PROBLEM STATEMENT:
Exact reproduction is required for the lines below starting at the line with "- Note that" and ending at the line with "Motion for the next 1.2", both included. No other lines, and no pictures.

DATASET:
§ §
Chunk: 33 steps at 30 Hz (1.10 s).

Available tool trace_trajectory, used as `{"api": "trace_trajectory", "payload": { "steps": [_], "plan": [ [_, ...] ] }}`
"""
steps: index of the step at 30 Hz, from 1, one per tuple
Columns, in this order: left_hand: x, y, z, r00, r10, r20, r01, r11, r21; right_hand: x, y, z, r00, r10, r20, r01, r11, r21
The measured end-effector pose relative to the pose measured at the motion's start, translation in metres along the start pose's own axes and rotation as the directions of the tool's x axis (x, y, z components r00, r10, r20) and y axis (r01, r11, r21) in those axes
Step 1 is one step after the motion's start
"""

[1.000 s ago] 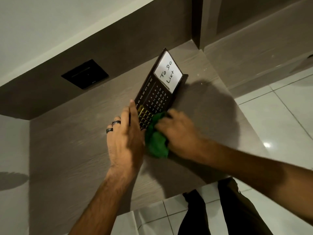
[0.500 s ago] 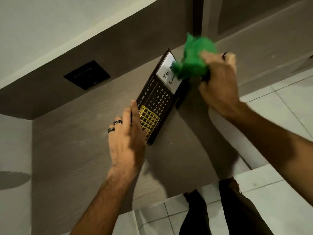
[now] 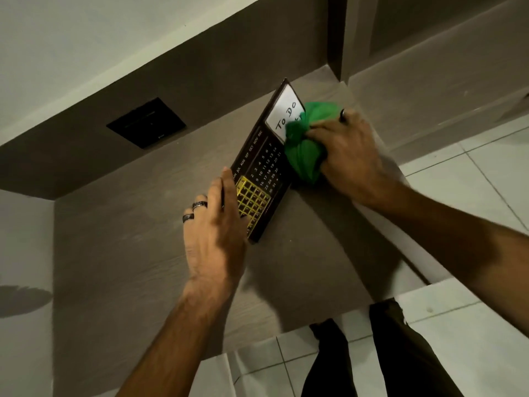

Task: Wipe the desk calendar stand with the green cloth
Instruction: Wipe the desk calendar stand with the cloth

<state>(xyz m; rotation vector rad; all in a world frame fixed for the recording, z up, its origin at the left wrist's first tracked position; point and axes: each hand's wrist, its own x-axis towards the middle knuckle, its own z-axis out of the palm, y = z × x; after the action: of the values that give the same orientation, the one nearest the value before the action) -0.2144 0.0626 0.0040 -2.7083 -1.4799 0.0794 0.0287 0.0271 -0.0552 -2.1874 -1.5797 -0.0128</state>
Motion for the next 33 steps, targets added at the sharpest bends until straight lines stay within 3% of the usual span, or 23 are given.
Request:
{"api": "trace_trajectory", "payload": {
  "steps": [2, 6, 10, 12, 15, 17, 19, 21, 23, 25, 26, 28, 31, 33],
  "plan": [
    [-0.001, 0.000, 0.000, 1.000, 0.000, -0.009, 0.000, 1.000, 0.012, -0.002, -0.015, 0.000, 0.999, -0.041, 0.009, 0.041, 0.999, -0.032],
    [0.001, 0.001, 0.000, 1.000, -0.001, -0.016, 0.001, 0.999, 0.042, -0.060, -0.077, 0.014, 0.965, -0.259, 0.054, 0.250, 0.959, 0.133],
    [0.002, -0.002, 0.000, 1.000, 0.005, -0.002, -0.005, 0.999, 0.040, -0.078, -0.071, 0.009, 0.922, -0.368, 0.117, 0.337, 0.915, 0.222],
    [0.001, -0.002, 0.001, 1.000, 0.000, -0.006, 0.000, 0.999, 0.044, -0.058, -0.050, 0.008, 0.947, -0.299, 0.118, 0.274, 0.942, 0.194],
    [0.002, 0.000, 0.000, 1.000, -0.011, -0.008, 0.011, 1.000, 0.024, -0.021, -0.019, 0.003, 0.996, -0.037, 0.078, 0.028, 0.992, 0.119],
    [0.001, 0.001, 0.002, 1.000, -0.018, -0.020, 0.018, 1.000, 0.025, -0.025, -0.028, 0.008, 0.995, -0.028, 0.091, 0.016, 0.992, 0.122],
    [0.002, 0.001, 0.003, 0.999, -0.023, -0.027, 0.023, 0.999, 0.022, -0.054, -0.057, 0.018, 0.983, -0.118, 0.143, 0.086, 0.973, 0.212],
    [0.002, 0.000, 0.004, 1.000, -0.019, -0.020, 0.019, 1.000, 0.009, -0.090, -0.090, 0.022, 0.935, -0.314, 0.162, 0.253, 0.915, 0.314],
    [0.003, -0.001, 0.004, 1.000, -0.008, 0.011, 0.008, 1.000, -0.005, -0.113, -0.110, 0.020, 0.816, -0.532, 0.225, 0.443, 0.826, 0.348],
    [0.002, -0.002, 0.003, 1.000, -0.001, 0.019, 0.001, 1.000, -0.007, -0.121, -0.116, 0.014, 0.707, -0.644, 0.293, 0.486, 0.743, 0.461],
    [0.002, -0.002, 0.002, 1.000, 0.002, 0.013, -0.002, 1.000, -0.007, -0.120, -0.114, 0.011, 0.695, -0.660, 0.286, 0.469, 0.717, 0.516],
    [0.002, -0.002, 0.000, 1.000, 0.010, 0.005, -0.010, 1.000, -0.024, -0.109, -0.101, 0.006, 0.774, -0.589, 0.232, 0.404, 0.742, 0.536],
    [-0.001, -0.003, -0.004, 0.999, 0.020, -0.027, -0.021, 0.999, -0.042, -0.074, -0.068, -0.011, 0.948, -0.301, 0.102, 0.204, 0.822, 0.532],
    [-0.003, -0.005, -0.007, 0.999, 0.029, -0.032, -0.029, 0.999, -0.017, -0.052, -0.047, -0.023, 0.993, -0.114, -0.011, 0.103, 0.848, 0.520]
  ]
}}
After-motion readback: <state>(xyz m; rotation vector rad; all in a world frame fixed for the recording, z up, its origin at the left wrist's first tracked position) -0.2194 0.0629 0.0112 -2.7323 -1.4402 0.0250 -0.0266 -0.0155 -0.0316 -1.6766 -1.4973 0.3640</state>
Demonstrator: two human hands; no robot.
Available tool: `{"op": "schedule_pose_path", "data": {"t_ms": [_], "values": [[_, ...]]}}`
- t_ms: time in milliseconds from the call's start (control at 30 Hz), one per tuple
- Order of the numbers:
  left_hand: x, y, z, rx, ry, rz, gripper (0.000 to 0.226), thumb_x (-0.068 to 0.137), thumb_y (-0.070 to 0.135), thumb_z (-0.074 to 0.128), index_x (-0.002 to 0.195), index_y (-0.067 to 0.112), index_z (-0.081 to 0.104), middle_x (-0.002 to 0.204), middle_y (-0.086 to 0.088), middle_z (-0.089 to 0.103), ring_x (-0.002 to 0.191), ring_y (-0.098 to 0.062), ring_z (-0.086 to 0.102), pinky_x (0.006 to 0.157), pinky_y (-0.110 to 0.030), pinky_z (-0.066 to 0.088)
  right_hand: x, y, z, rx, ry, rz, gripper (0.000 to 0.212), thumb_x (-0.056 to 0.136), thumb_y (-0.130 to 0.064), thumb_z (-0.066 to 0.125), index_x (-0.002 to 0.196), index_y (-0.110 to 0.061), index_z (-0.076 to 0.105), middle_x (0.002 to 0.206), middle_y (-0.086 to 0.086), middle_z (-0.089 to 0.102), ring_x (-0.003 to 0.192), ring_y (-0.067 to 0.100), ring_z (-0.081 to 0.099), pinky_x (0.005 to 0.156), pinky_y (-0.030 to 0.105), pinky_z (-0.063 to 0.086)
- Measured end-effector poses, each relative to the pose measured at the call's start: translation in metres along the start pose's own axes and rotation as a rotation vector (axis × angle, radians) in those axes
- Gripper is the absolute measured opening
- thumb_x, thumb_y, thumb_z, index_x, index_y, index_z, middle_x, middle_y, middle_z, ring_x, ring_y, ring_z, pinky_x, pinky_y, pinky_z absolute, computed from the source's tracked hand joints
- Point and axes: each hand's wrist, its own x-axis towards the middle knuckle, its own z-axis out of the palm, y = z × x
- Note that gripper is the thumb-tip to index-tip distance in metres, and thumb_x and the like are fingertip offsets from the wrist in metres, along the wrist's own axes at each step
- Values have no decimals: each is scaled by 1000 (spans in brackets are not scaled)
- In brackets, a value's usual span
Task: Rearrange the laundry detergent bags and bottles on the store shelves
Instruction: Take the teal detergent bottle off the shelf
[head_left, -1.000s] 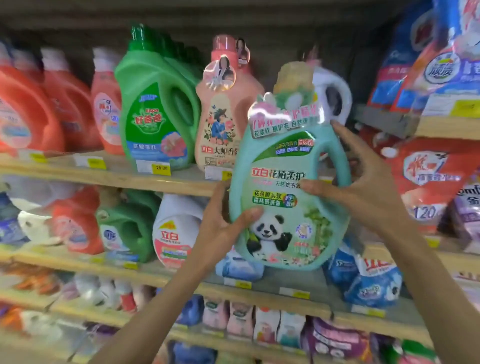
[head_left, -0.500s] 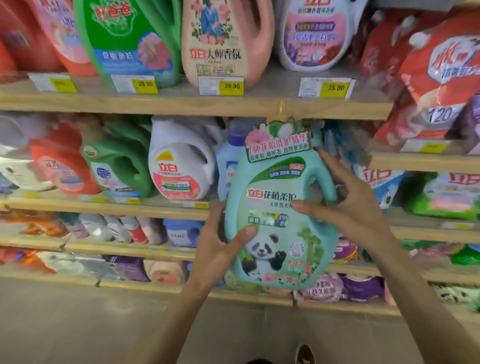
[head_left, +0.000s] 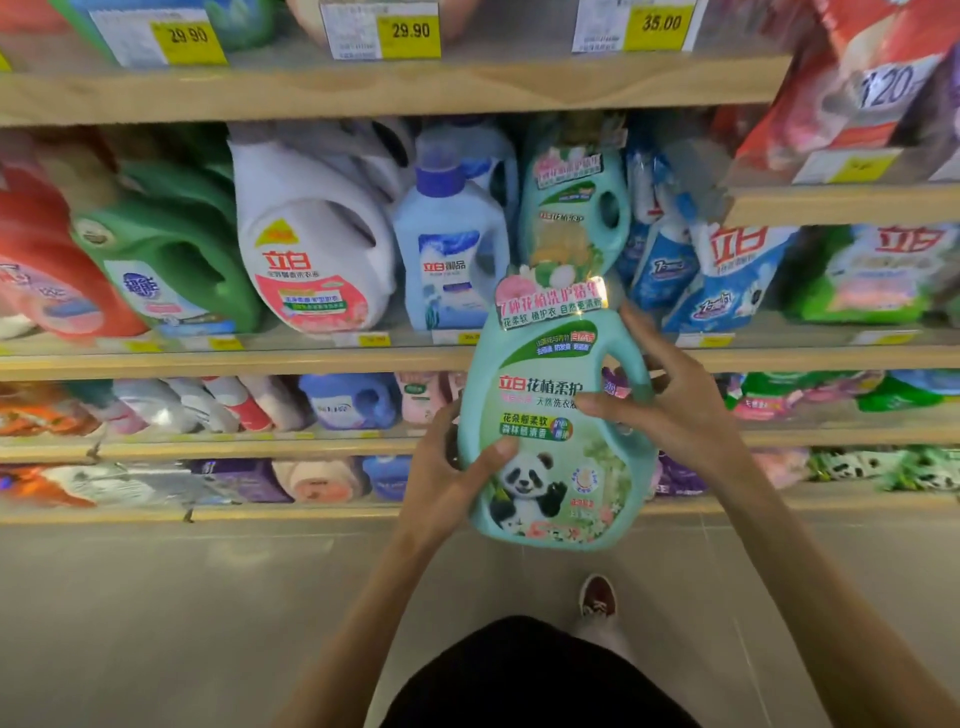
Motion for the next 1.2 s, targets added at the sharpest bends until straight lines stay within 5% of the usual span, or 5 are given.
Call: {"op": "schedule_pose_path", "data": {"t_ms": [300, 567, 833, 1033, 1200], "values": [[29, -7, 12, 27, -94, -6, 71, 68, 48, 83, 127, 21, 54, 111, -1, 75, 100, -19, 74, 79, -46, 63, 19, 20, -14, 12, 24, 38, 104, 60, -44, 91, 150, -38, 39, 137, -15, 58, 119, 4, 58, 103, 31, 47], [83, -13, 38, 50, -127, -6, 84, 60, 56, 89, 131, 37, 48, 120, -3, 70, 107, -19, 71, 83, -45, 62, 67, 35, -35, 9, 31, 16, 93, 68, -30, 90, 147, -34, 44, 121, -31, 60, 99, -24, 56, 76, -1, 43], [142, -12, 62, 71, -162, 17, 83, 65, 37, 93, 132, 40, 44, 115, -2, 71, 105, -22, 71, 77, -38, 62, 131, 58, -55, 10, -1, 42, 96, 64, -36, 91, 147, -32, 45, 130, -15, 63, 116, -2, 58, 102, 34, 50], [184, -16, 66, 119, -107, 63, 93, 60, 40, 94, 136, 33, 41, 127, -8, 63, 113, -29, 66, 85, -54, 59, 172, 71, -58, -24, -54, -55, 103, 64, -45, 89, 151, -31, 37, 138, -12, 56, 124, 8, 55, 105, 35, 48], [216, -13, 72, 124, -91, 68, 91, 68, 14, 92, 137, 28, 35, 117, -15, 69, 108, -31, 70, 80, -56, 61, 203, 74, -60, -51, -56, -144, 108, 64, -52, 87, 153, -32, 30, 145, -8, 48, 131, 9, 48, 110, 39, 44]]}}
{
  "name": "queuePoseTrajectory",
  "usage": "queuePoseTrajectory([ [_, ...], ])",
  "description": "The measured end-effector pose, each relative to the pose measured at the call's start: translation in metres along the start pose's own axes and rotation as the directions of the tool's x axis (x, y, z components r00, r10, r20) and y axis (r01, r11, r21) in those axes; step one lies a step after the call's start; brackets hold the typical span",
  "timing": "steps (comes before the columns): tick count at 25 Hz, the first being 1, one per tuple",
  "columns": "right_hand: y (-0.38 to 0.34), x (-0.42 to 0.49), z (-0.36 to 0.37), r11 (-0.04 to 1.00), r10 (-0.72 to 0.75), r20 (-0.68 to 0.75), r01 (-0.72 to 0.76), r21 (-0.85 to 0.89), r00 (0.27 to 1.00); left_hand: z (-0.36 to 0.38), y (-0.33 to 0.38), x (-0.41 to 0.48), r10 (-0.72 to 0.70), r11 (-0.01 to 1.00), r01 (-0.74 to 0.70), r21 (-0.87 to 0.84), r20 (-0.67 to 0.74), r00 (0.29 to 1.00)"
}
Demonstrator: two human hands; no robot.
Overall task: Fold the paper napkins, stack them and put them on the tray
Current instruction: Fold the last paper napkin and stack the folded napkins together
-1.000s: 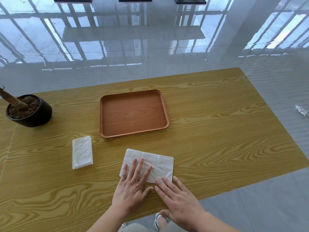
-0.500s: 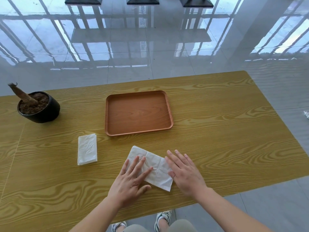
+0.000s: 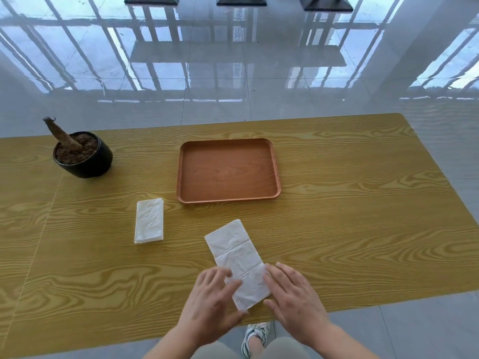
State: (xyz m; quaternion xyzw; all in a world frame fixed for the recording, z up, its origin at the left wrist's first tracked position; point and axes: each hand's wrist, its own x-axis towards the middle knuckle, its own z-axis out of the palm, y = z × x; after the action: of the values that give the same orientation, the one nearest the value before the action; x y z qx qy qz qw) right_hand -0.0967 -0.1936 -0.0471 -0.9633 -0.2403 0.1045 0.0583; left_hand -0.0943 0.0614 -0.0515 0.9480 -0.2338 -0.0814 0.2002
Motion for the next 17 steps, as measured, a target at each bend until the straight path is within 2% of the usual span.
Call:
queuePoseTrajectory([
  [5,0.007,0.000,0.007,0.992,-0.111,-0.003,0.110,-0.060,0.994,0.010,0.007,-0.015,0.029,0.995,-0.035,0.097,0.058,0.998],
  [10,0.008,-0.002,0.007,0.993,-0.098,0.019,0.099,-0.057,0.995,0.012,0.009,-0.018,0.026,0.985,-0.041,0.170,0.092,0.995],
  [13,0.007,-0.003,0.008,0.993,-0.104,0.027,0.105,-0.047,0.994,0.012,0.008,-0.022,0.029,0.984,-0.038,0.176,0.053,0.998],
  [17,0.008,-0.005,0.003,0.991,-0.130,0.041,0.131,-0.022,0.991,0.013,0.007,-0.024,0.102,0.979,-0.084,0.186,-0.089,0.991],
])
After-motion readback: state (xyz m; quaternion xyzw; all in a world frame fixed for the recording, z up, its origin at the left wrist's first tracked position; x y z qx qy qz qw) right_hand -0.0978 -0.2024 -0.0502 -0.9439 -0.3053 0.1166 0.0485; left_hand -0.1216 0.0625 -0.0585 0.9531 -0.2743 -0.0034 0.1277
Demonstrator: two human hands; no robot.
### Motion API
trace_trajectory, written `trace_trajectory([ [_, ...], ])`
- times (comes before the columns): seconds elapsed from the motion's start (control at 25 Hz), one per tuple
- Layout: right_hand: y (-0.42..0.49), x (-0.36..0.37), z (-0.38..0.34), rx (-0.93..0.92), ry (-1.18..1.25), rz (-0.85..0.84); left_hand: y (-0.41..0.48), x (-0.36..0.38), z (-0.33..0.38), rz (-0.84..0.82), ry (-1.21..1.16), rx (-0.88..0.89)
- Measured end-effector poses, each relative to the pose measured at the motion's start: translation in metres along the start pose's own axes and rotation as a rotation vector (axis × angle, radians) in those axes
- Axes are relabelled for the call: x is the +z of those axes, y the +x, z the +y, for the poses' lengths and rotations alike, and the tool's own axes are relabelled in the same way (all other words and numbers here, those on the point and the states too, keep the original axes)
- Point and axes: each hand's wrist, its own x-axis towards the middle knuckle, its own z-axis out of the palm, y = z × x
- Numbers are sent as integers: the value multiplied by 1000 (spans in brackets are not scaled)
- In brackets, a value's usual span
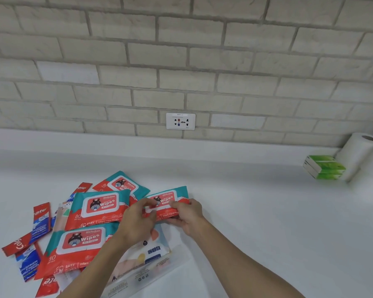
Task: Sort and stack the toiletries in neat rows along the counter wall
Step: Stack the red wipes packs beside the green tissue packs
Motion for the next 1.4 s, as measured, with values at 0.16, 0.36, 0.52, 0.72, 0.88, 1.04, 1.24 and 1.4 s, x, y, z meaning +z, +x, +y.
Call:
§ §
RESULT BELOW:
- Note that gripper is the thumb-tip to index-tip distance in metres, and thumb_x and the like are fingertip offsets from the wrist in metres, along the wrist's own axes at each step
- Values have no decimals: each is scaled by 1000 (spans in brackets are not scaled)
- In brackets, a value's usual span
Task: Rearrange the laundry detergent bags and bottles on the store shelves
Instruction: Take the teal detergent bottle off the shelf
[head_left, -1.000s] 
[head_left, -0.500s] 
[head_left, +0.000s] 
Motion for the next 1.2 s, targets added at the sharpest bends until straight lines stay within 5% of the usual span, or 5 are given.

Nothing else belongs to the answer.